**ASSIGNMENT**
Copy exactly the lines of the data below, beginning with the line with "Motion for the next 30" and ending with the line with "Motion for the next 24". Pictures are to be omitted.

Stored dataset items
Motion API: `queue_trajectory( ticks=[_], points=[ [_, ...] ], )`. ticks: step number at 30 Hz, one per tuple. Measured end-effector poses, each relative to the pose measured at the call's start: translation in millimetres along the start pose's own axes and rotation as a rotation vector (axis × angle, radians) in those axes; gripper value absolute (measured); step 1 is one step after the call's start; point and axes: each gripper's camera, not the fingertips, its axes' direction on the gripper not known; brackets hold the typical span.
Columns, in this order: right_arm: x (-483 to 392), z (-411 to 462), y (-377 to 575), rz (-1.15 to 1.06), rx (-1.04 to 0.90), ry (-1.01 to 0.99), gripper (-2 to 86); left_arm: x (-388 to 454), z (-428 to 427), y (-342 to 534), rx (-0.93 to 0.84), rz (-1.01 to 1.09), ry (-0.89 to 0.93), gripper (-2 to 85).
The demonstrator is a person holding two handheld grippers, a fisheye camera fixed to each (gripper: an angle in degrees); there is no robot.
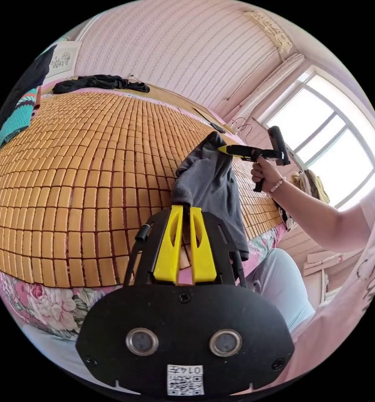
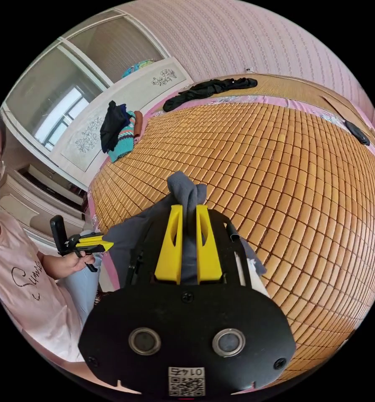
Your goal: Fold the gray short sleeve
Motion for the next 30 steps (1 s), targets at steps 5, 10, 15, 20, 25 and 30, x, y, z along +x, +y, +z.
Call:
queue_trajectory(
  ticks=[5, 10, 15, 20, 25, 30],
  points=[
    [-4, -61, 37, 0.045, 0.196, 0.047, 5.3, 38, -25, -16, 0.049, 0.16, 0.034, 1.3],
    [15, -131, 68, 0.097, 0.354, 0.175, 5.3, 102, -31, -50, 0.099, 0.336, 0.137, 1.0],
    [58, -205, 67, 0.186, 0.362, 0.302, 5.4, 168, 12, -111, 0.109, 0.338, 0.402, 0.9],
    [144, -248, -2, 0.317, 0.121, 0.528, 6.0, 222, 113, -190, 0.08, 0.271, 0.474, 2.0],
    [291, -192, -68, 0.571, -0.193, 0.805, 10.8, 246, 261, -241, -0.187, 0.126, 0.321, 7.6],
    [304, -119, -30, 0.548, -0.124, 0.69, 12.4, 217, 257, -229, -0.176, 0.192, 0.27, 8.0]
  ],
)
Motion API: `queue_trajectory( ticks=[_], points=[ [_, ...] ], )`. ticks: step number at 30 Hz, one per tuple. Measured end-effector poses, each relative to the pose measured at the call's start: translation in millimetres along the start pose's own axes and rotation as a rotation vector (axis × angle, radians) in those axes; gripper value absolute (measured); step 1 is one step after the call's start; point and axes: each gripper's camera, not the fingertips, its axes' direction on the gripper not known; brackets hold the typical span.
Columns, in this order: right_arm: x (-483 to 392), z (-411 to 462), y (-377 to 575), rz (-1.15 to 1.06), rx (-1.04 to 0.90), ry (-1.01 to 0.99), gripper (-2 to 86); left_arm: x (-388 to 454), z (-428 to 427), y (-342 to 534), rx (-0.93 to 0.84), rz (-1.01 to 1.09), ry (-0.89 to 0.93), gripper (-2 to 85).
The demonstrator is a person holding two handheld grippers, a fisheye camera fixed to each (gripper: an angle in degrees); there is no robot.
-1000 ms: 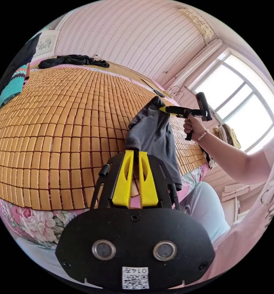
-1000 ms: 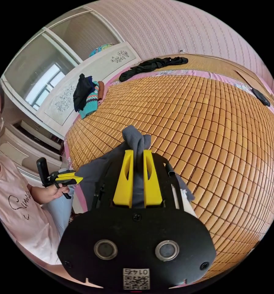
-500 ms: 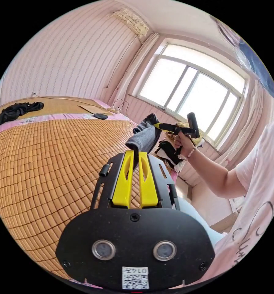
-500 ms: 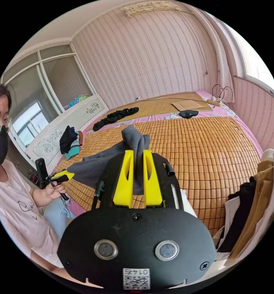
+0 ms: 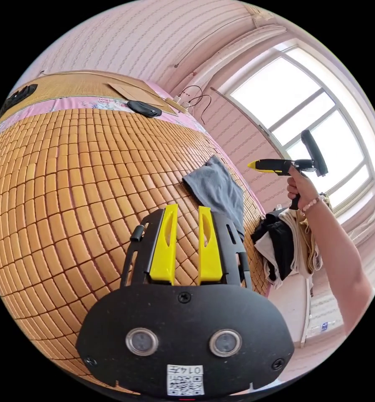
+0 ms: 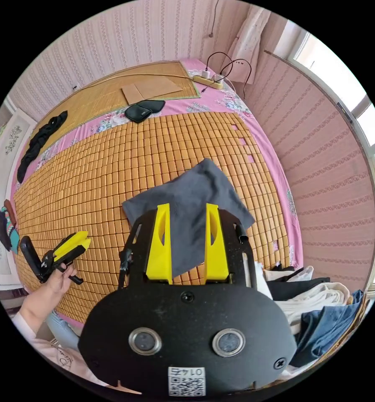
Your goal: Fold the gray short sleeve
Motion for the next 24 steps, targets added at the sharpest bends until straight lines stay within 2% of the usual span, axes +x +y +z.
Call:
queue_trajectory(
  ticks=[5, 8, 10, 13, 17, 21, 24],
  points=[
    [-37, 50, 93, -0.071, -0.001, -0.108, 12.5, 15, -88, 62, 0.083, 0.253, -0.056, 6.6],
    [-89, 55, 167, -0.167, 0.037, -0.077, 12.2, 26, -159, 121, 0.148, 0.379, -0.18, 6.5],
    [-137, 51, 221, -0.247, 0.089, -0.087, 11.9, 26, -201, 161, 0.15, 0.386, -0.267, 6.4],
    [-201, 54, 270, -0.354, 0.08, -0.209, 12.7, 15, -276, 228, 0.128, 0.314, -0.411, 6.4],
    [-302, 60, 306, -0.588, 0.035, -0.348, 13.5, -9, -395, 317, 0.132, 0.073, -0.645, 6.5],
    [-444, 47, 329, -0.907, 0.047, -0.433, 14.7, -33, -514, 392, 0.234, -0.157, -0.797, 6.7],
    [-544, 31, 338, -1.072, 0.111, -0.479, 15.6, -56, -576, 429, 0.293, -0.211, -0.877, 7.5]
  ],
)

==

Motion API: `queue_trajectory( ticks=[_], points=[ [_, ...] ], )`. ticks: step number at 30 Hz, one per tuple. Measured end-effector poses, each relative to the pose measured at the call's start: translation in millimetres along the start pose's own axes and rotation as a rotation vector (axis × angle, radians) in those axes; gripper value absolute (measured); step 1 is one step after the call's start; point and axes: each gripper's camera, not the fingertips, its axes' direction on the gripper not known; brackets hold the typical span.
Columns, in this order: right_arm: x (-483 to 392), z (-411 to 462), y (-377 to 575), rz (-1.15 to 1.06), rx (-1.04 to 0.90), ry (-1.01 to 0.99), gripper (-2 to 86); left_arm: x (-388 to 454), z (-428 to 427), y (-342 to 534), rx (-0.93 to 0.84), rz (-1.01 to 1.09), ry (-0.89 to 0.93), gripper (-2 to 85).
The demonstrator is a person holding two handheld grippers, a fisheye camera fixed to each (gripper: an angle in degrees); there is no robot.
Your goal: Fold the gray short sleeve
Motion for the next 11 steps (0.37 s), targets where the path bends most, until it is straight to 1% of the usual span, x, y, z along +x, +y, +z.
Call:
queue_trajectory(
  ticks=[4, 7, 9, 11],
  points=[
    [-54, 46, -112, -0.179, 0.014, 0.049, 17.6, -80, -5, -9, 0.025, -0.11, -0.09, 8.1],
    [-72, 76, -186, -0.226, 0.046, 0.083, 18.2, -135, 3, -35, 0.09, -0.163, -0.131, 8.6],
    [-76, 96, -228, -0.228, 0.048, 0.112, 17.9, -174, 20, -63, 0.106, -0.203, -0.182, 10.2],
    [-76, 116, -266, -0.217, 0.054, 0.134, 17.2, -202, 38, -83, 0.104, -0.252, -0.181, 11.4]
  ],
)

**RESULT OF THE TASK**
Motion for the next 30 steps (1 s), targets at steps 5, 10, 15, 20, 25 and 30, x, y, z along +x, +y, +z.
Call:
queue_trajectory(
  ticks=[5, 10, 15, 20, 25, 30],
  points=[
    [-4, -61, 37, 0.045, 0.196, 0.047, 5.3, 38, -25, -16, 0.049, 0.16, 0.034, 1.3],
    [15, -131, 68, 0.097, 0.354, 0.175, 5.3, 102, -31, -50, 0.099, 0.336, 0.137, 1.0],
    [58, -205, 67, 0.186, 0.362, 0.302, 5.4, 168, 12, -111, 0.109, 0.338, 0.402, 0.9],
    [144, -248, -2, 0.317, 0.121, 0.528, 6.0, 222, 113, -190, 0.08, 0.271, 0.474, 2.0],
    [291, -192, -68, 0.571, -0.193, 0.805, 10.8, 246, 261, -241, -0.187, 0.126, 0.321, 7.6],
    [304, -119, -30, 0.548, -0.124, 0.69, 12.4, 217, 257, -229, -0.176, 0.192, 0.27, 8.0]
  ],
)
Motion API: `queue_trajectory( ticks=[_], points=[ [_, ...] ], )`. ticks: step number at 30 Hz, one per tuple. Measured end-effector poses, each relative to the pose measured at the call's start: translation in millimetres along the start pose's own axes and rotation as a rotation vector (axis × angle, radians) in those axes; gripper value absolute (measured); step 1 is one step after the call's start; point and axes: each gripper's camera, not the fingertips, its axes' direction on the gripper not known; brackets hold the typical span.
Columns, in this order: right_arm: x (-483 to 392), z (-411 to 462), y (-377 to 575), rz (-1.15 to 1.06), rx (-1.04 to 0.90), ry (-1.01 to 0.99), gripper (-2 to 86); left_arm: x (-388 to 454), z (-428 to 427), y (-342 to 534), rx (-0.93 to 0.84), rz (-1.01 to 1.09), ry (-0.89 to 0.93), gripper (-2 to 85).
The demonstrator is a person holding two handheld grippers, a fisheye camera fixed to each (gripper: an angle in degrees); there is no robot.
-1000 ms: 
-1000 ms: 
-500 ms: 
-500 ms: 
+0 ms: 
+0 ms: 
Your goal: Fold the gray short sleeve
Motion for the next 24 steps, targets added at the sharpest bends until straight lines stay within 2% of the usual span, axes +x +y +z.

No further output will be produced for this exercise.